■ **What to produce**
Using the entries below, write out the line with "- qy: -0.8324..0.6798", the line with "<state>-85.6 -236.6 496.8", and every line in between, exactly as each is written.

——

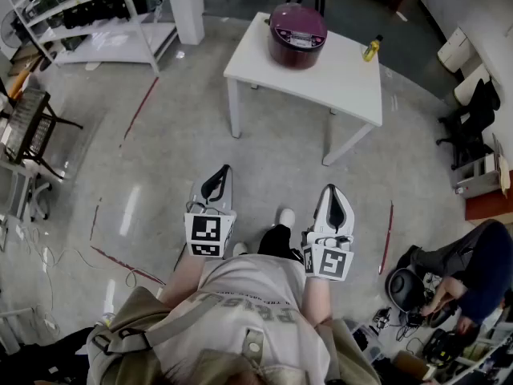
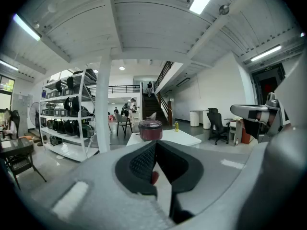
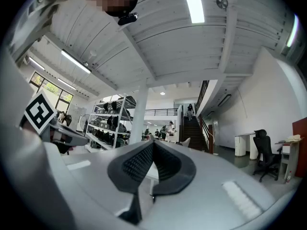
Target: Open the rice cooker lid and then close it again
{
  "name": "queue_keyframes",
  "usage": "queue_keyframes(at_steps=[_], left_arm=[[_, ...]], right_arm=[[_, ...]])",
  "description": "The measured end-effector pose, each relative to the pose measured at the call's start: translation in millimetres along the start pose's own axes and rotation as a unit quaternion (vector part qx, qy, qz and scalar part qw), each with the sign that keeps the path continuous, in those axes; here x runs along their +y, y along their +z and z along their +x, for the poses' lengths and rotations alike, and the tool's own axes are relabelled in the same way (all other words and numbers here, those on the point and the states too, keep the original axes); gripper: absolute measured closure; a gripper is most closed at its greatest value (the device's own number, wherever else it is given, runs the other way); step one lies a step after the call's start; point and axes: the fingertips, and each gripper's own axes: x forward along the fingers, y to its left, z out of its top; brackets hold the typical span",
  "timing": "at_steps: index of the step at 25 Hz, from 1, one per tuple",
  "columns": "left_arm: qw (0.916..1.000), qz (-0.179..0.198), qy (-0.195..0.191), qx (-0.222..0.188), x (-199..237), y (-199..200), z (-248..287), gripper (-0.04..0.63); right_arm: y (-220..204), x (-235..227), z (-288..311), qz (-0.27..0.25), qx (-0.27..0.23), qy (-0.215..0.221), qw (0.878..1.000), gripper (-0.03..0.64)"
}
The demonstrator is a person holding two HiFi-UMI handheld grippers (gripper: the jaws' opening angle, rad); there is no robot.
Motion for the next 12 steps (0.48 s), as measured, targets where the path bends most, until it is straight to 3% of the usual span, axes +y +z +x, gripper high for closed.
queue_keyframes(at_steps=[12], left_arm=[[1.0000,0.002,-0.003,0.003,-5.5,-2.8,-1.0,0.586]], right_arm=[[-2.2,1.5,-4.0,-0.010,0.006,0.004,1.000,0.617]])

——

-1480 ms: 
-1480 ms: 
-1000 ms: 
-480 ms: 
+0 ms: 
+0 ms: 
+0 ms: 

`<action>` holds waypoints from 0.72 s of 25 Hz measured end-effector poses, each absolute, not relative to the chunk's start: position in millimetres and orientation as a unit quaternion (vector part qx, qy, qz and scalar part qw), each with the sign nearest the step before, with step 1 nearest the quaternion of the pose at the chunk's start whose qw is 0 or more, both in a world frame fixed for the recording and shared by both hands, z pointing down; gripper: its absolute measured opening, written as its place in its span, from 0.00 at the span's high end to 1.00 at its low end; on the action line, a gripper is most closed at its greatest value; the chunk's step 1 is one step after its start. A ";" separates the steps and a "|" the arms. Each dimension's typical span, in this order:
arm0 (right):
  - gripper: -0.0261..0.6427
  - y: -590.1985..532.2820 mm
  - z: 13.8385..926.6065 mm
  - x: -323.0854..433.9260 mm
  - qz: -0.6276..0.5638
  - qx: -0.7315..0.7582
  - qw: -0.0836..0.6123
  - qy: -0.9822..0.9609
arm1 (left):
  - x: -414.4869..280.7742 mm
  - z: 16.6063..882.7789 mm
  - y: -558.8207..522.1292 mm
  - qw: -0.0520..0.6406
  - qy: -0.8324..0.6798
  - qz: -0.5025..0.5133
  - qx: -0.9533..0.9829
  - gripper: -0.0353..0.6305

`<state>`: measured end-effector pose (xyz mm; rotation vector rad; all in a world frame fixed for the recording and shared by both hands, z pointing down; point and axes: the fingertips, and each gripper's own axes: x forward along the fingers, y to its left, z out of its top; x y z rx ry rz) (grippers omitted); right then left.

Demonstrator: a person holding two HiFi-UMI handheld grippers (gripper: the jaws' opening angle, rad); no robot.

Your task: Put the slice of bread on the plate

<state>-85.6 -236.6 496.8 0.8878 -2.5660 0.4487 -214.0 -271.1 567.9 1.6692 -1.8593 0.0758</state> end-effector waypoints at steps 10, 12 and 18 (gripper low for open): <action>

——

■ **Written answer**
  - qy: -0.8324..0.6798
  - qz: -0.5025..0.5133
  - qx: -0.9533..0.9829
  - gripper: -0.0353..0.6305

`<state>`: measured end-effector pose (xyz mm; rotation vector rad; all in a world frame fixed for the recording and shared by both hands, z pointing down; point and axes: the fingertips, and each gripper's own axes: x forward along the fingers, y to its left, z out of its top; x y z rx ry rz) (grippers omitted); right then left.

Demonstrator: a person holding two HiFi-UMI handheld grippers (gripper: the jaws' opening angle, rad); no robot.

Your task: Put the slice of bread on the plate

<state>-85.6 -236.6 496.8 0.8878 -2.5660 0.4487 -214.0 -271.1 567.9 1.6692 -1.8593 0.0758</state> end-effector waypoints at steps 10, 12 and 18 (gripper low for open): <action>

Output for the exercise is complete.